EXERCISE INSTRUCTIONS: In the listing below, a line holding "- Numbers run" and a line holding "What follows is about image 6." mark the range. Retype both exactly, with all lines between them.

RECORDS FOR THE TASK:
[Start of section]

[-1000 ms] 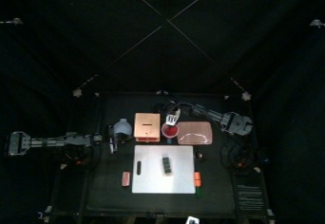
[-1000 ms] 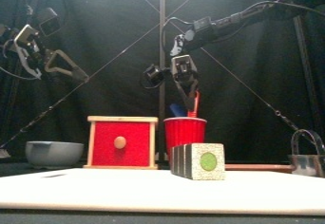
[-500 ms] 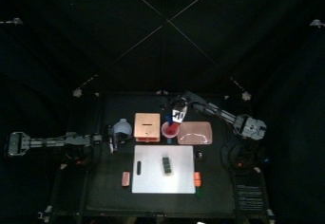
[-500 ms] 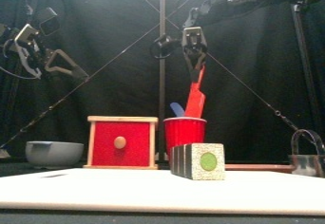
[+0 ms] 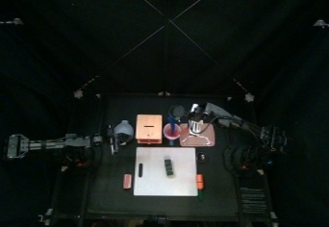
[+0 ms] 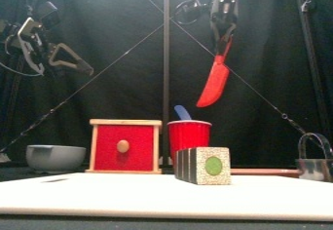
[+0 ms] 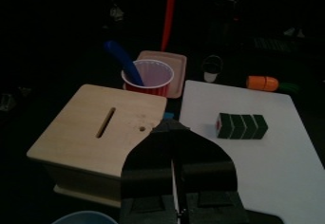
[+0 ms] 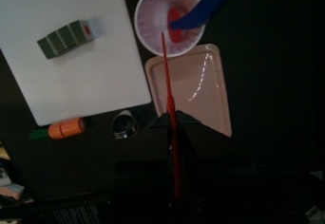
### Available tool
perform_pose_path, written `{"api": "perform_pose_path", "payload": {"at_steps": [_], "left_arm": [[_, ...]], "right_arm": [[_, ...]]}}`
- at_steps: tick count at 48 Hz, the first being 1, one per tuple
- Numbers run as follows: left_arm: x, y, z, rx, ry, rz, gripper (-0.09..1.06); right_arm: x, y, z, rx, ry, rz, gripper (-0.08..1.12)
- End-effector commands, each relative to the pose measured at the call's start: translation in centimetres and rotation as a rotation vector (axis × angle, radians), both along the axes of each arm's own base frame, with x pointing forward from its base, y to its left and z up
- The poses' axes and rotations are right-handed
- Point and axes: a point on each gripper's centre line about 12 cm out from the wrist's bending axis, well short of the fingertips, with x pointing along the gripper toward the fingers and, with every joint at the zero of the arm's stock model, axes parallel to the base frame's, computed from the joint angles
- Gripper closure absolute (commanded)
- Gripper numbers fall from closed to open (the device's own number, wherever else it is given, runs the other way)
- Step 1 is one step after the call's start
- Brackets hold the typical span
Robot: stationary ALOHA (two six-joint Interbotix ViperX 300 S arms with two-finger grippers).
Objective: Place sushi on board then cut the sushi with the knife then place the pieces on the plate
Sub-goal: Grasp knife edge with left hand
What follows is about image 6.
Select toy sushi roll green centre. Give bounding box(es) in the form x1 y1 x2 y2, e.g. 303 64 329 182
173 146 232 186

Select white cutting board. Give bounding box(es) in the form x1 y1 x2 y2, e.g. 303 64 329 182
0 172 333 222

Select brown wooden plate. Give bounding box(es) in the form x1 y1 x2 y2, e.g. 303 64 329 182
228 168 302 177

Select wooden box red front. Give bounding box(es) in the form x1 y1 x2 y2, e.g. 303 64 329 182
84 118 164 175

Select blue spoon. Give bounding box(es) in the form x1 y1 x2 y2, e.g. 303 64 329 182
172 104 193 122

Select grey bowl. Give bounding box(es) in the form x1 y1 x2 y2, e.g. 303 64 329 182
24 144 87 173

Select red plastic cup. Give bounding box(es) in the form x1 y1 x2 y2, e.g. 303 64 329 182
165 120 214 162

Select diagonal brace wire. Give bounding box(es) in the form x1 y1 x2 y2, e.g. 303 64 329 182
0 0 218 153
127 0 309 134

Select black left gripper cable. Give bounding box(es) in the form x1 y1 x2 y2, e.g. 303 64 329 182
0 28 45 78

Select vertical black frame pole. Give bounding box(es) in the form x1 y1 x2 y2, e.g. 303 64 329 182
161 0 171 167

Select slanted black frame pole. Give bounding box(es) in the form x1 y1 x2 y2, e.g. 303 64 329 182
292 0 330 137

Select grey frame corner bracket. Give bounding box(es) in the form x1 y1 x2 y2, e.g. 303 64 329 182
0 151 13 164

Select small metal wire basket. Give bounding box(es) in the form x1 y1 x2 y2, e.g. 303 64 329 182
295 132 333 183

[End of section]

SOLUTION TO THE PROBLEM:
- Numbers run as follows: left_arm: x, y, z, rx, ry, rz, gripper (-0.09..1.06); right_arm: x, y, z, rx, ry, rz, gripper (-0.08..1.12)
- End-effector commands, each relative to the pose measured at the call's start: translation in centimetres and rotation as a rotation vector (axis × angle, radians), both along the axes of each arm's own base frame, with x pointing forward from its base, y to its left and z up
- The poses' axes and rotations are right-handed
- Point and axes: a point on each gripper's centre line about 12 cm out from the wrist's bending axis, well short of the fingertips, with x pointing along the gripper toward the fingers and, with every joint at the zero of the arm's stock model, axes parallel to the base frame's, computed from the joint angles
- Gripper closure absolute (commanded)
- Gripper numbers fall from closed to open (the device's own number, wherever else it is given, runs the other way)
- Step 1 is one step after the call's start
- Brackets hold the typical span
Robot: stationary ALOHA (two six-joint Interbotix ViperX 300 S arms with two-finger grippers).
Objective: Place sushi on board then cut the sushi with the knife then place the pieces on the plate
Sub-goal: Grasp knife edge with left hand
What follows is about image 6.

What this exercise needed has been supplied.